Performance Evaluation of Breakpoint-Based Runtime-Information Capture

The charts present the time it takes to carry out various operations in GDB and mcGDB. The figures are in useconds, they represent the time taken by a single operation (named in the legend). The experiments were repeated 10 times, which corresponds to the (hidden) abscissas of the graphs.

_images/results.png

Native GDB And Python

This chart presents the time it takes to carry out some of GDB basic operations.

Nominal time
Time of the usleep(t) syscall, The sleep time t is always excluded.
Breakpoint command
Time of an internal GDB breakpoint with the historical implementation (break <loc>; command silent continue;.
HW Watchpoint command
Like above, but with an address (hardware) breakpoint.
Python Breakpoint parameters ii

Internat breakpoint with a Python callback. The last digit indicate (as a binary flag) what parameters where read:

  1. is a function parameter: int(gdb.parse_and_eval("it")
  2. is a local variable of the caller function: int(gdb.newest_frame().older().read_var("i").
Function Breakpoint
This is a basic mcGDB breakpoint, with some more Python code involved that Python Breakpoint parameters 00.
Finish Breakpoint
This is another basic mcGDB breakpoint that stops before and after a function call.
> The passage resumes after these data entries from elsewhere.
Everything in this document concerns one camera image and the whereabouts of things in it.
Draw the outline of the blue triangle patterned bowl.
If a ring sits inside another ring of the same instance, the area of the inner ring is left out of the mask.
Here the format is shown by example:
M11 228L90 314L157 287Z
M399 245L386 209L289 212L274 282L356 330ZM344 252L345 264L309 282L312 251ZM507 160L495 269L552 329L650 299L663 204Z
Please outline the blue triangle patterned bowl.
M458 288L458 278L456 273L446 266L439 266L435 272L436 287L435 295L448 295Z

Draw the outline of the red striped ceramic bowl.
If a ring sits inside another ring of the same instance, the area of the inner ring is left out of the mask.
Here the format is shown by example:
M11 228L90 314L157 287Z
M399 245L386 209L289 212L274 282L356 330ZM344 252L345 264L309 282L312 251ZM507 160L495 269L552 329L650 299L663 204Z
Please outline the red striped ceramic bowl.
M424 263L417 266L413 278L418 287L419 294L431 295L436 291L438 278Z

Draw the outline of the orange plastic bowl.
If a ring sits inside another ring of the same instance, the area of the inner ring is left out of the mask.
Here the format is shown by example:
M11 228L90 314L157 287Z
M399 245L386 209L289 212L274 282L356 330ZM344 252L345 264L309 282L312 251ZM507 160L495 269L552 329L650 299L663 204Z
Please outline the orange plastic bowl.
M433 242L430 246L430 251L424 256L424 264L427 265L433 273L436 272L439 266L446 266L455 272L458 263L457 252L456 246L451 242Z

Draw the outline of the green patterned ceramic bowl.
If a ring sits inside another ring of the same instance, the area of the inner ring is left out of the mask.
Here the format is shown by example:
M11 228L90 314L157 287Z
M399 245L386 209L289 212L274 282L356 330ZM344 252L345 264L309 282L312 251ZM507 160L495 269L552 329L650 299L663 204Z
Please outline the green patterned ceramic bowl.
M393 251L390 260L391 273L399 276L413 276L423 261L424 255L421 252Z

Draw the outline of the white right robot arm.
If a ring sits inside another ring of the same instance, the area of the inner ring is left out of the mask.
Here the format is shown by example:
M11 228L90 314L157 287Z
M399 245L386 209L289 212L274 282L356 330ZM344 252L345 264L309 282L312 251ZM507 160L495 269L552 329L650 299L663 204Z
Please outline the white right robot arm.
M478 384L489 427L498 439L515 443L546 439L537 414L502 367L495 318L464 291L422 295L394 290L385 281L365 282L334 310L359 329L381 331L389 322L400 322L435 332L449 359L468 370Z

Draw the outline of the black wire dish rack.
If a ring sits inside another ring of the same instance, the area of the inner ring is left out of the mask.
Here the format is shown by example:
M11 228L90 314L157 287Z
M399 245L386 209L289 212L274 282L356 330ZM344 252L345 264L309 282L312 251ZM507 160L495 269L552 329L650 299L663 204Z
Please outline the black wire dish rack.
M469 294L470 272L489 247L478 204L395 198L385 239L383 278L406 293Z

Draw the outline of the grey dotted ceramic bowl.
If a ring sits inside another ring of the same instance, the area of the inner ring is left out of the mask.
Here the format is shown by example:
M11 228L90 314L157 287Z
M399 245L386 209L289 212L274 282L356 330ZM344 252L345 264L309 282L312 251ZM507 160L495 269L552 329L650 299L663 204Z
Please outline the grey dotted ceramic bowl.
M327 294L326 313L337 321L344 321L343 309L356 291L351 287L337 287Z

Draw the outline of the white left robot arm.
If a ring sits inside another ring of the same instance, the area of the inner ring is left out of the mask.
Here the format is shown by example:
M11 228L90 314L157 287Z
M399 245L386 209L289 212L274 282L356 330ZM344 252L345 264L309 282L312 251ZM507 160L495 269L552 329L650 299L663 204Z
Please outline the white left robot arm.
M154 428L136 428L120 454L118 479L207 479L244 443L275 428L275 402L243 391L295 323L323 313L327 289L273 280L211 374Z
From this chart, we can draw the following conclusion:

  • Hardware watchpoints are faster than breakpoints. This makes sense as for breakpoints, GDB needs to switch to the debuggee context multiple times to single-step over the breakpointed instruction, whereas this is (certainly) automatic with watchpoints.
  • Python breakpoints are faster than GDB commands. Maybe because of the late parsing?
  • Reading values from the debuggee's current frame takes 100us. Reading it from the frame above adds 50us, which maybe the take required to query the OS about the stack registers value. 100us is also close to the difference of time between a breakpoint and a watchpoint.
  • The FunctionBreakpoint takes as much time as GDB breakpoint command. The additional time compared with the simple python breakpoint (parameters 00) certainly comes from Python interpretation cost.
  • The FinishBreakpoint involves 2 breakpoints, so it's logical that it takes twice as much time as the FunctionBreakpoint. (Note that this is not a gdb.FinishBreakpoint, which currently takes a lot of time, 120.000us, I'll have to investigate what happened.)

mcGDB OpenMP

This chart presents the time it takes to pass the different OpenMP constructs. The experimentation ran on a quad-core processor, so with 4 OpenMP threads/workers.

The sections zone has 3 sections.

The line single task stands for a task spawn from within a single construct.

The figure indicated in the legend is the number of breakpoints that where hit (before+after). We did not include in that count the 16+5 breakpoints required to handle the new threads and parallel zones.

From this chart, we can draw the following conclusion:

  • The master construct is the fastest to pass, but also the simplest: the master threads (get_id() == 0) executes the block, the other continues.
  • The barrier construct is also fast. There are 4 breakpoints that come from the preloaded library. They could have been disabled to improve the performance, as they are only useful in interactive mode. The 4+4 others correspond to the hit of the barrier function and its return.
  • The construct critical and single (because of the barrier) also have these spurious stops in the current benchmark.
  • I cannot explain why the single+task construct is faster than the single construct. Maybe a different handling inside OpenMP. The 3 additional breakpoint correspond to the task creation (1) and execution (1+1).